[Your instructions]: Every line in the listing that holds "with" counts once; state the total and nothing more.
[[ Data segment, beginning ]]
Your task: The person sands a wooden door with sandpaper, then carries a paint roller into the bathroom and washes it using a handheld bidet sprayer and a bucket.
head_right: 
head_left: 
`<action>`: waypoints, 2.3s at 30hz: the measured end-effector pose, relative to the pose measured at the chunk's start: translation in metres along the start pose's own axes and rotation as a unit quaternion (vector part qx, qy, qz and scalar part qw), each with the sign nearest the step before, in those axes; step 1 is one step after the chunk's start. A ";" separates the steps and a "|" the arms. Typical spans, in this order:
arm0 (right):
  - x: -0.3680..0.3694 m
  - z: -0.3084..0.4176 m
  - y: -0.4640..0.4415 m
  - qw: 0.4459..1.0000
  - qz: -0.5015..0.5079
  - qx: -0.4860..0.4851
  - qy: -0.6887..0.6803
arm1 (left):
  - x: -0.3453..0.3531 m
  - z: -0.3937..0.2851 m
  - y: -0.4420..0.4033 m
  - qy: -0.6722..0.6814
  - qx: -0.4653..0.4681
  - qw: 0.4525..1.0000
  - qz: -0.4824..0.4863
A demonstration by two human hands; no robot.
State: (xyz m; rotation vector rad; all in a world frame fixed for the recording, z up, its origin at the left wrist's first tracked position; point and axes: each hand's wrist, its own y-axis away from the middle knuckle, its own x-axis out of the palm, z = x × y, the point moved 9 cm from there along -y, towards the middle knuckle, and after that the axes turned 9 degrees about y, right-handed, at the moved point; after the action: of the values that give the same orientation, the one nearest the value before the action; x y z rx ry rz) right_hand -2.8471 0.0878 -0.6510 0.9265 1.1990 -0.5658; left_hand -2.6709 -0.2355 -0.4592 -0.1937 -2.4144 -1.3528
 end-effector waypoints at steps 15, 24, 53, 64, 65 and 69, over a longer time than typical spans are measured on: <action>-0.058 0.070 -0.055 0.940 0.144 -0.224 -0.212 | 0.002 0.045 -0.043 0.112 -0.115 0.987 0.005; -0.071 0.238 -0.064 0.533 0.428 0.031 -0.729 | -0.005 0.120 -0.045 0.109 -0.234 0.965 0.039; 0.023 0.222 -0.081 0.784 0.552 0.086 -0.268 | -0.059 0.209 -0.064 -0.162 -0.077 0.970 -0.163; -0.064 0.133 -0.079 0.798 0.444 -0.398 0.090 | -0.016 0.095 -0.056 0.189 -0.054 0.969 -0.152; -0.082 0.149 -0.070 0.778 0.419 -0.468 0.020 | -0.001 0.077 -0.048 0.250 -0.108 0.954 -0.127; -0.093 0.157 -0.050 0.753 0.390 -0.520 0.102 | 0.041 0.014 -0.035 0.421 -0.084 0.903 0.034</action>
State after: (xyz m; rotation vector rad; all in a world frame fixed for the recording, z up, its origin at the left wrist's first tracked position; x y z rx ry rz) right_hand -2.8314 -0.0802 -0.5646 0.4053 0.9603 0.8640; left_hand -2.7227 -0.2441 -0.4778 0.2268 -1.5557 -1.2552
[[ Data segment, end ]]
[Answer to this task]: 2